## WHAT THE TASK ASKS
Line by line, copy the records below exactly.

(Collected data)
▬▬▬

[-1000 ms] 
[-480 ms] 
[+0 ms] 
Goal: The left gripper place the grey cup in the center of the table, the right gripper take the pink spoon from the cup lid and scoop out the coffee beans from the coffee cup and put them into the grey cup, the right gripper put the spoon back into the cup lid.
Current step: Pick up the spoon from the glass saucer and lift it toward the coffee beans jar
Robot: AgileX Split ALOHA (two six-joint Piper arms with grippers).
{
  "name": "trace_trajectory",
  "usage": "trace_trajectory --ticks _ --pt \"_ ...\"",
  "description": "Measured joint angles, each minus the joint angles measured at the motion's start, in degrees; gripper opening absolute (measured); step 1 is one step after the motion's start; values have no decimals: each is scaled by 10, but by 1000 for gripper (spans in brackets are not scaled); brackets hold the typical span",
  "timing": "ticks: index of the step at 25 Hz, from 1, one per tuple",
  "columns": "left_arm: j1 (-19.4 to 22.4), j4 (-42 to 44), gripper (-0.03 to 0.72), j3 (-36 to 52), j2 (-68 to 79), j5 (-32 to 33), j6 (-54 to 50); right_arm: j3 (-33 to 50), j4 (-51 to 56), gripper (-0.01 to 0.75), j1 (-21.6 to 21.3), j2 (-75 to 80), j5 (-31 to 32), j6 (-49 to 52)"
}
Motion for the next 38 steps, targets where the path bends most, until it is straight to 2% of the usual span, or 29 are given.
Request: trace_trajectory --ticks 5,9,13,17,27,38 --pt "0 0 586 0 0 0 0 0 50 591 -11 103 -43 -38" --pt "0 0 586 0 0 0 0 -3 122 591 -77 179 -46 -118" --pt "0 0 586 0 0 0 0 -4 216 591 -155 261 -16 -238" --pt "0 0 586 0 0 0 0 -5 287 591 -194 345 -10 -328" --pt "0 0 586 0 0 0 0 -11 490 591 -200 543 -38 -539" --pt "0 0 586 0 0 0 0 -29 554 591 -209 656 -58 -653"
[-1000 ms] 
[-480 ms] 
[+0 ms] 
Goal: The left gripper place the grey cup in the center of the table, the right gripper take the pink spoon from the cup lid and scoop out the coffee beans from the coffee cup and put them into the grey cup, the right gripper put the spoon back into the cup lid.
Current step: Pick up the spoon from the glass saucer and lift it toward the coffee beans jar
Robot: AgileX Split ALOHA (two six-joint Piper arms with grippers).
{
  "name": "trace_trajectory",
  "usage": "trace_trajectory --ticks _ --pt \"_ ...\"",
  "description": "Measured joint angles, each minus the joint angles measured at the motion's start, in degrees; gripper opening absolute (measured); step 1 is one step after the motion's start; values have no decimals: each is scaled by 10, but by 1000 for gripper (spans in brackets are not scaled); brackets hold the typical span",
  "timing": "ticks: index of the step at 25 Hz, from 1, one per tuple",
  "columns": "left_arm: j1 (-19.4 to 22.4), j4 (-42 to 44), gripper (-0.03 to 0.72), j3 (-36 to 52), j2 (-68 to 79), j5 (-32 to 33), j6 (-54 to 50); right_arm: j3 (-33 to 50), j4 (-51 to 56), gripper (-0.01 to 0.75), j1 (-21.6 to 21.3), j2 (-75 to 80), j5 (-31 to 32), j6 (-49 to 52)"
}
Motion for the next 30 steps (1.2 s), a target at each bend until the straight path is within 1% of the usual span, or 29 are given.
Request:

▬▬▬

## RESPONSE TO THE EXERCISE
[-1000 ms] 
[-480 ms] 
[+0 ms] 
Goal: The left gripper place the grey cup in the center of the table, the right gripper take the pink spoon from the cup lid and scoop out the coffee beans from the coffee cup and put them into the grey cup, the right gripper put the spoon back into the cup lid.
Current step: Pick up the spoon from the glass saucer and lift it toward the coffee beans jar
Robot: AgileX Split ALOHA (two six-joint Piper arms with grippers).
{
  "name": "trace_trajectory",
  "usage": "trace_trajectory --ticks _ --pt \"_ ...\"",
  "description": "Measured joint angles, each minus the joint angles measured at the motion's start, in degrees; gripper opening absolute (measured); step 1 is one step after the motion's start; values have no decimals: each is scaled by 10, but by 1000 for gripper (spans in brackets are not scaled); brackets hold the typical span",
  "timing": "ticks: index of the step at 25 Hz, from 1, one per tuple",
  "columns": "left_arm: j1 (-19.4 to 22.4), j4 (-42 to 44), gripper (-0.03 to 0.72), j3 (-36 to 52), j2 (-68 to 79), j5 (-32 to 33), j6 (-54 to 50); right_arm: j3 (-33 to 50), j4 (-51 to 56), gripper (-0.01 to 0.75), j1 (-21.6 to 21.3), j2 (-75 to 80), j5 (-31 to 32), j6 (-49 to 52)"
}
Motion for the next 38 steps, targets where the path bends most, until it is straight to 2% of the usual span, or 29 are given.
Request: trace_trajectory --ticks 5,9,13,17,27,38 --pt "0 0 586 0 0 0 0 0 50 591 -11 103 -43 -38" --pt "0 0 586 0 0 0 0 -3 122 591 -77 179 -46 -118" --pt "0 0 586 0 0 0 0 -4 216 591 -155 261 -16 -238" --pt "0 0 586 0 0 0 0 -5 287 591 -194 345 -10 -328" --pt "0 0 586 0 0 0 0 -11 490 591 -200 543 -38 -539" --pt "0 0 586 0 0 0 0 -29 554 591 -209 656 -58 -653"
[-1000 ms] 
[-480 ms] 
[+0 ms] 
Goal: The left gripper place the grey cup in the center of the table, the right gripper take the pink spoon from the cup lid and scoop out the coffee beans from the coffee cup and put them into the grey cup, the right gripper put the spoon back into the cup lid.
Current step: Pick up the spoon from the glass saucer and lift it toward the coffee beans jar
Robot: AgileX Split ALOHA (two six-joint Piper arms with grippers).
{
  "name": "trace_trajectory",
  "usage": "trace_trajectory --ticks _ --pt \"_ ...\"",
  "description": "Measured joint angles, each minus the joint angles measured at the motion's start, in degrees; gripper opening absolute (measured); step 1 is one step after the motion's start; values have no decimals: each is scaled by 10, but by 1000 for gripper (spans in brackets are not scaled); brackets hold the typical span",
  "timing": "ticks: index of the step at 25 Hz, from 1, one per tuple",
  "columns": "left_arm: j1 (-19.4 to 22.4), j4 (-42 to 44), gripper (-0.03 to 0.72), j3 (-36 to 52), j2 (-68 to 79), j5 (-32 to 33), j6 (-54 to 50); right_arm: j3 (-33 to 50), j4 (-51 to 56), gripper (-0.01 to 0.75), j1 (-21.6 to 21.3), j2 (-75 to 80), j5 (-31 to 32), j6 (-49 to 52)"
}
Motion for the next 30 steps (1.2 s), a target at each bend until the straight path is within 1% of the usual span, or 29 are given.
Request:

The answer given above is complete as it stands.